In the north east corner of the wood, between Dene Lane and Lobswood Manor, an area of 3.7 hectares of trees will be cleared and new trees will be planted to take their place. This rotational cycle of felling and replanting in the wood provides a variety of structure and diversity of habitats for wildlife.
Plants and flowers will also benefit with more sunlight reaching the forest floor. The disturbance to the ground by forest machinery also promotes natural regeneration of trees, new growth of heather species and also attracts bare earth invertebrates.
Parts of Bourne Wood will remain open while work is in progress, although there will be some short-term closures during weekdays for public safety until the work is completed in late May, weather permitting.
The last time the Forestry Commission carried out tree felling at Bourne Wood was over 11 years ago, just before it was used as a filming location for the Hollywood blockbuster Gladiator. It is still a popular international filming location and it is hoped that the forest management will ensure its ongoing visual appeal for visitors and on screen audiences for many years to come.

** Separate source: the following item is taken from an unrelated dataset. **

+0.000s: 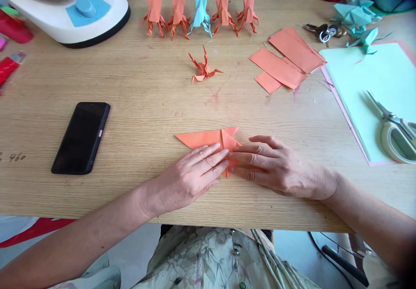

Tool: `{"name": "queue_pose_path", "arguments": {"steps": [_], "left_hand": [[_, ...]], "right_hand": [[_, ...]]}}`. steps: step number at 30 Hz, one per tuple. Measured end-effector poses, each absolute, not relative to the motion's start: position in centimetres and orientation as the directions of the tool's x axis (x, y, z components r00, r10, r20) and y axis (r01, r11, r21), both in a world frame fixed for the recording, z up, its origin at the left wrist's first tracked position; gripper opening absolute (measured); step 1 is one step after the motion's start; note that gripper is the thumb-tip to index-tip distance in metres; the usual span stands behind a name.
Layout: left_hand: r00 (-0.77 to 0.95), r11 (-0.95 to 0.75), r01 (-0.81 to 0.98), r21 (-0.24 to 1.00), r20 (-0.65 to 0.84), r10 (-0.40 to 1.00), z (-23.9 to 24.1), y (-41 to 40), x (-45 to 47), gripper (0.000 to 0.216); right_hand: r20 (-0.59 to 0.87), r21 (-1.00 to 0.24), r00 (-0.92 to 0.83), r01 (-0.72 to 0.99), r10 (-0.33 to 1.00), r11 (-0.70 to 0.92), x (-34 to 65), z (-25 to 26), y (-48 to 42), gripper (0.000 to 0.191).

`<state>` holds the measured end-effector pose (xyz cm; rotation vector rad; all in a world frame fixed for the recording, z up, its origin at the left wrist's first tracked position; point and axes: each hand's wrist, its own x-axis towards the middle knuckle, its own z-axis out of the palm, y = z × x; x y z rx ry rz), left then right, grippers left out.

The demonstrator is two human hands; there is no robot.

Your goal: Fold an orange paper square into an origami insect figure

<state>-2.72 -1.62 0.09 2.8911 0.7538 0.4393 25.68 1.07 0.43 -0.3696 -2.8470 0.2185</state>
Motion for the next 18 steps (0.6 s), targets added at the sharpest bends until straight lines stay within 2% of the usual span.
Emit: {"name": "queue_pose_path", "arguments": {"steps": [3, 9, 18], "left_hand": [[0.830, -0.868, 0.461, 0.182, 0.257, 0.495, 0.2, -1.7, -2.6, 0.036], [0.819, -0.868, 0.472, 0.155, 0.287, 0.496, 0.4, -1.6, -2.4, 0.032], [0.819, -0.865, 0.479, 0.147, 0.279, 0.501, 0.5, -1.7, -2.3, 0.033]], "right_hand": [[0.256, -0.183, -0.918, 0.262, 0.303, 0.948, 25.5, 0.2, 1.1, 0.036], [0.276, -0.147, -0.823, 0.473, 0.496, 0.869, 24.2, 0.1, 1.5, 0.038], [0.215, -0.118, -0.789, 0.564, 0.575, 0.817, 22.9, -0.4, 2.4, 0.042]]}}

Bruce Auchterlonie, Beat Forester, said:
“Bourne Wood is a beautiful woodland with Scots Pine and silver birch, which are indigenous to the habitat. We want to keep it like that now and in the future. We need to fell trees when they are mature so that new trees can be planted to provide an attractive wood for the next generation. We do apologise for any inconvenience in the short term to visitors of the Bourne while forest management is in progress.”
A non-native species of shrub called Gaultheria shallon, which is a popular foliage plant with flower markets in London and Germany, also requires removal. This invasive species spreads rapidly and competes with the native Bilberry shrub and new tree saplings destined for Bourne Wood. The Gaultheria roots will be removed, refrigerated and sold to foliage and flower markets in Germany.
The timber harvested from Bourne Wood is likely to be used for the production of fencing, gates, wood for fuel and higher quality timber for furniture or construction. Wood is a sustainable resource and less energy is required to make wooden products than products made from plastic, concrete or steel, reducing the need to burn fossil fuels.
NOTES TO EDITORS
About Bourne Wood
Bourne Wood is a small mainly coniferous woodland on the edge of Farnham. It is a much-loved woodland and provides walking and other recreational opportunities for local people.
Production companies come from all over the world to take advantage of its unique setting. From the central clearing there are no views of civilisation, which means it can reproduce settings from any point in history. Many millions of pounds have gone into local businesses whilst it hosts film productions. The income from filming helps to support and maintain nature conservation and recreation projects on Forestry Commission land across the South East.
About the Forestry Commission
The Forestry Commission manages over 250,000 hectares (600,000 acres) of woodlands in England. Most of this land is open for public access and the Commission is the largest provider of countryside recreation in the country. For further information visit www.forestry.gov.uk/southeastengland.
The Forestry Commission is the government department responsible in England for protecting, expanding and promoting the sustainable management of woods and forests and increasing their value to society and the environment. Forestry makes a real contribution to sustainable development, providing social and environmental benefits arising from planting and managing attractive, as well as productive, woodlands.